Every Branch in Me  begins with a question posed in the Preface, "What is the vocation of man?" We tend to think of our "vocation" as being our job, our profession, but this book challenges us to think of our vocation as being much more. We are asked to discover for ourselves why we are placed on this planet with an intelligence and a heart capable of grasping far beyond its physical limitations.

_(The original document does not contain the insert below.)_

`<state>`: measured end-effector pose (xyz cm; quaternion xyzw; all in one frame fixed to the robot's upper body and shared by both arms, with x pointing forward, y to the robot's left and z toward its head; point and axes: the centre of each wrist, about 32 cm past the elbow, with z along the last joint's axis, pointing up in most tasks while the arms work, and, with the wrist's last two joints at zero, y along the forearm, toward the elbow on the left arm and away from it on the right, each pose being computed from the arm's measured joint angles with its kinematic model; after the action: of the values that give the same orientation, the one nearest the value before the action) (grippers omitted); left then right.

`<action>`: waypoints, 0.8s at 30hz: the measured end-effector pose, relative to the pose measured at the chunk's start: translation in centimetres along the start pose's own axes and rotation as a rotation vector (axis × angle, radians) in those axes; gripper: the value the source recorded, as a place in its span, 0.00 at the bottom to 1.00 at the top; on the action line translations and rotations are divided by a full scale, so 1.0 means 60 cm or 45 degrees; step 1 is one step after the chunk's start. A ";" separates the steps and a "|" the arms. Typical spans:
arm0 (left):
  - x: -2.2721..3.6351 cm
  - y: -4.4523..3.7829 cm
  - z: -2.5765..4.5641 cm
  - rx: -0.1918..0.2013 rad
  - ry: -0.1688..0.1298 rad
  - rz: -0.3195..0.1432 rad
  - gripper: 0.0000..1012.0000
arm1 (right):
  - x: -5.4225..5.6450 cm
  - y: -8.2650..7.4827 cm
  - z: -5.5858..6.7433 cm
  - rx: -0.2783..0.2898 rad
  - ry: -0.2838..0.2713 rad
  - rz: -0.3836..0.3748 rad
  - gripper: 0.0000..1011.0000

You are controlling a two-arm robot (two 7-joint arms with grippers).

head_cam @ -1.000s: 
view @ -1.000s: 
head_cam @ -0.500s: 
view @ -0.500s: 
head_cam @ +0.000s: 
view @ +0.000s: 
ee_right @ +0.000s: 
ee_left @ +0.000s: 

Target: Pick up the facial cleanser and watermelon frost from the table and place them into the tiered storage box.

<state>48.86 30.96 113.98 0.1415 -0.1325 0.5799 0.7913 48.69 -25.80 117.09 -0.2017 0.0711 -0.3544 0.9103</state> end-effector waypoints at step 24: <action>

Yet, we are earthbound and must seek "our daily bread." The British author Brian Keeble in his essay "Work and the Sacred" (1) reveals that work is not intended to be a fruitless "branch" to be ignored as a spiritual aid, but quite the opposite:

To speak of there being a “spiritual core” to work is not only to invoke a certain image of man, it is also to hint at the existence of a subtle thread that joins the sacred to whatever demands are made upon man in order that he sustain his physical existence. It is to presuppose, in some way or other, that the spiritual forms the implicit context of our lives and that our being is not fully real without this hidden context. If this is not so then we would have to face an awkward question: how it ever came about that, in order to sustain his earthly existence, man should be obliged to follow a course of physical action that seems a direct denial of his deepest nature, as if by some ghastly mistake of his Creator it is man’s destiny to follow a direction that leads him away from the very thing it is his nature to be? If we are to avoid such a dilemma, we must conclude that in some way work is, or should be, profoundly natural and not something that must be avoided or banished as being beneath our dignity. So, we are here concerned to enquire whether, in what ways and under what conditions, work possesses a contemplative dimension.